Exercise requirements:
The copy you return should hold only the lines from the top of the data below through the line with "Give the outline of every instance of the gray", each duplicated exactly and with no pictures.

━━━ Material for this exercise ━━━

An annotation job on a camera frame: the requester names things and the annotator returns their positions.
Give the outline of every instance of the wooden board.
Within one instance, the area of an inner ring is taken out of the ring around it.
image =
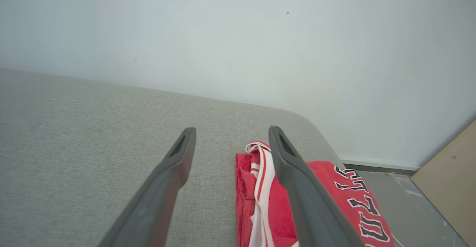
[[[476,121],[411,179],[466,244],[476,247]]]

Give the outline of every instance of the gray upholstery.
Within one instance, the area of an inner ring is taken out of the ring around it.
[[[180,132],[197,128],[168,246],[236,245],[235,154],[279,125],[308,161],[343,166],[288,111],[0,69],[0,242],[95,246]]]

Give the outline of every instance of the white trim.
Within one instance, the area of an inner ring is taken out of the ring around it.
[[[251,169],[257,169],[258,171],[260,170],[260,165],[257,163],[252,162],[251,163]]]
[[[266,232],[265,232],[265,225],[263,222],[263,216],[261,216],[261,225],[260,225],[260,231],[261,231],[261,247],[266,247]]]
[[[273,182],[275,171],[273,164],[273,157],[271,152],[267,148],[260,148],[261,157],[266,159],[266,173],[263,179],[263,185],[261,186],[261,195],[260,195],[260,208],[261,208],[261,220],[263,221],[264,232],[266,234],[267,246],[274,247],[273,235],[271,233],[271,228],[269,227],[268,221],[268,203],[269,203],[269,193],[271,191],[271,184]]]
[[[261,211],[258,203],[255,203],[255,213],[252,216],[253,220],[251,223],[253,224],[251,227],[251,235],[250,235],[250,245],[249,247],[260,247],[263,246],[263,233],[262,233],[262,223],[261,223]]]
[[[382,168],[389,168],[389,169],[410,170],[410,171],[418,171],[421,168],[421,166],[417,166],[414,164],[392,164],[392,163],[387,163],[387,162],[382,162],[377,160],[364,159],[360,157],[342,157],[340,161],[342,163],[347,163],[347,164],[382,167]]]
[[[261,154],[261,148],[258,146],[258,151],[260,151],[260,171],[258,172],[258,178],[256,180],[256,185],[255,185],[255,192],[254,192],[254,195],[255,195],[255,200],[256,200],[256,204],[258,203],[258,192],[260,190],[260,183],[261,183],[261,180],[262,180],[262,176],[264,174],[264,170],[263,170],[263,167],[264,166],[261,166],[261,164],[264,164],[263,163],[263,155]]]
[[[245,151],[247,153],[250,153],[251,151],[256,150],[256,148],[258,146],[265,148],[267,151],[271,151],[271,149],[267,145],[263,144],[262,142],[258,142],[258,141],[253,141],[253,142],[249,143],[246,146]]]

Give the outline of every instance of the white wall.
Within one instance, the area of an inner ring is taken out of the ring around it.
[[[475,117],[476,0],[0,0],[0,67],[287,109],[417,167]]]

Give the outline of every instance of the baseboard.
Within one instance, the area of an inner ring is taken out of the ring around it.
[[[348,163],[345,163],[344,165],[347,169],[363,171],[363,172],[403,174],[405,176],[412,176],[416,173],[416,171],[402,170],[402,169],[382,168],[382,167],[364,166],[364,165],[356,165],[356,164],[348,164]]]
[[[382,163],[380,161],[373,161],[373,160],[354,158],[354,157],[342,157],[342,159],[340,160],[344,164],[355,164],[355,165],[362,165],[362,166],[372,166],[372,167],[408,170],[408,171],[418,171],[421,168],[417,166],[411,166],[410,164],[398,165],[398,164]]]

━━━

Result:
An annotation job on a camera frame: the requester names things and the annotator returns their positions.
Give the outline of every instance of the wooden board.
Within one instance, the area of an inner ring is taken out of the ring around it.
image =
[[[476,121],[411,179],[466,244],[476,247]]]

Give the outline of every instance of the gray upholstery.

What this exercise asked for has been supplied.